Fenomena Turunnya Jumlah Penduduk di Luar Negeri Apakah Bisa Dialami Indonesia? Begini Kata AhliÂ
Generasi muda di Indonesia saat ini pun mulai menimbang saat memutuskan ingin membangun sebuah keluarga
Penulis:
Aisyah Nursyamsi
Editor:
Eko Sutriyanto
Laporan Wartawan bet365×ãÇòͶעnews.com, Aisyah Nursyamsi
TRIBUNNEWS.COM, JAKARTA- Saat ini di beberapa negara tengah mengalami tren penyusutan jumlah penduduk.
Negara yang mengalami fenomena ini misalnya seperti Jepang, Korea Selatan dan beberapa negara di Eropa. Indonesia pun berisiko alami penurunan angka kelahiran.
Beberapa negara yang mengalami penyusutan ini ternyata bukan dikarenakan tanpa program keluarga berencana (KB), melainkan faktor lain.
Hal ini diungkapkan oleh Ketua Pusat Kesehatan Reproduksi Universitas Gajah Mada (UGM), Prof Dr Siswanto Agus Wilopo, SU, M.Sc., ScD.
"Alasannya banyak, salah satunya dari faktor biologis. Misalnya, orang jepang 10 tahun lalu kalau pulang kantor jam 7 malam.
Baca juga: Sektor Ketenagakerjaan Mulai Pulih, Jumlah Penduduk Bekerja Bertambah 4,55 Juta Orang
Sekarang laki-laki kalau pulang kantor jam 12 malam," ungkapnya pada acara media training yang diadakan di Yogyakarta, Minggu (21/8/2022).
Pulang lebih lambat membuat fisik pekerja di Jepang lelah ketika tiba di rumah sehingga frekuensi berhubungan seksual pun menurun.
Padahal secara teori, frekuensi seks mempengaruhi potensi kehamilan.
Faktor lain adalah banyak orang yang memilih untuk menunda pernikahan setelah mencapai target tertentu. Prof Siswanto pun menyebutkan Singapura sebagai salah satu contohnya.

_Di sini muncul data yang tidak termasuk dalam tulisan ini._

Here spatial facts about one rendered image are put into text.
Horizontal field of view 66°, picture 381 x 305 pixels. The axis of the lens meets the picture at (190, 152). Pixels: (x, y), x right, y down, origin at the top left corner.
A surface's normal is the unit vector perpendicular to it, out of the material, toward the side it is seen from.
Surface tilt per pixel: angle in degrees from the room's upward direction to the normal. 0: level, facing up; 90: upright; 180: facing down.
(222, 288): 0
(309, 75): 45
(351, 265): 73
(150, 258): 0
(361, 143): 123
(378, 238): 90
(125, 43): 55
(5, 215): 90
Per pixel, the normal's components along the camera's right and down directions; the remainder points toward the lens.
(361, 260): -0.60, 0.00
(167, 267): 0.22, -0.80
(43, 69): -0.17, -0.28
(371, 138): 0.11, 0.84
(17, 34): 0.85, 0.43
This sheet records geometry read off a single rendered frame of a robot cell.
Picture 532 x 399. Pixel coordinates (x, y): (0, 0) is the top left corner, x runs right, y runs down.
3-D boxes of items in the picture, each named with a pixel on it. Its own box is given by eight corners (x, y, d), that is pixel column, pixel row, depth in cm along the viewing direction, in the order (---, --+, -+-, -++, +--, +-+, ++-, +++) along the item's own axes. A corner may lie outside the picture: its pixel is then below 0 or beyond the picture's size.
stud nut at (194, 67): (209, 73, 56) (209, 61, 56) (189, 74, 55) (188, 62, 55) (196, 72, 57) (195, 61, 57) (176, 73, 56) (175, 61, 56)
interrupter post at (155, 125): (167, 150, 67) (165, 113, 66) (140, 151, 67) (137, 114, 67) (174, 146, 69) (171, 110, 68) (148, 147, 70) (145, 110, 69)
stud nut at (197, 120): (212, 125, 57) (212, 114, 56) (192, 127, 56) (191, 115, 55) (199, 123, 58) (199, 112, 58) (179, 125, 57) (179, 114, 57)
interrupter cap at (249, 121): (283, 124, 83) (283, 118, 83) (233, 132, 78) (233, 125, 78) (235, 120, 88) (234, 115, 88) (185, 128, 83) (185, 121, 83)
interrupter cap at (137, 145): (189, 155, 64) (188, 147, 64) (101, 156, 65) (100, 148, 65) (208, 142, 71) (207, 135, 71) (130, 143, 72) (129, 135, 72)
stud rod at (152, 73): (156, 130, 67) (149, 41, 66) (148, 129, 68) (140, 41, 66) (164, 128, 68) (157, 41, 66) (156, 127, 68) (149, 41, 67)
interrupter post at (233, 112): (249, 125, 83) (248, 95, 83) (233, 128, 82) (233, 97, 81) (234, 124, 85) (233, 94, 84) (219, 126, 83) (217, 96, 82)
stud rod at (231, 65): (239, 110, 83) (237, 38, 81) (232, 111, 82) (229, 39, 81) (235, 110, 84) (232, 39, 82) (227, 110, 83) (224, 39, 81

"Di Singapura, banyak perempuan tidak mau menikah jika belum memiliki posisi tertentu.
Dan di China, antara laki-laki dengan perempuan yang sukses itu hampir berimbang. Sedangkan di sini masih banyak laki-laki sukses," kata Prof Siswanto menambahkan.
Trend ini bisa juga masuk ke dalam Indonesia.
Menurut Prof Siswanto, hal ini pun tidak bisa dihindari.
Generasi muda di Indonesia saat ini pun mulai menimbang saat memutuskan ingin membangun sebuah keluarga.
Jika situasi ekonomi masih belum kuat, maka ia akan mempertimbangkan diri untuk berumahtangga.
"Generasi muda kita mulai pilih-pilih. Kalau ekonomi belum kuat, belum memutuskan untuk berkeluarga. Studi sosiologis sudah menunjukkan seperti itu," papar Prof Siswanto lagi.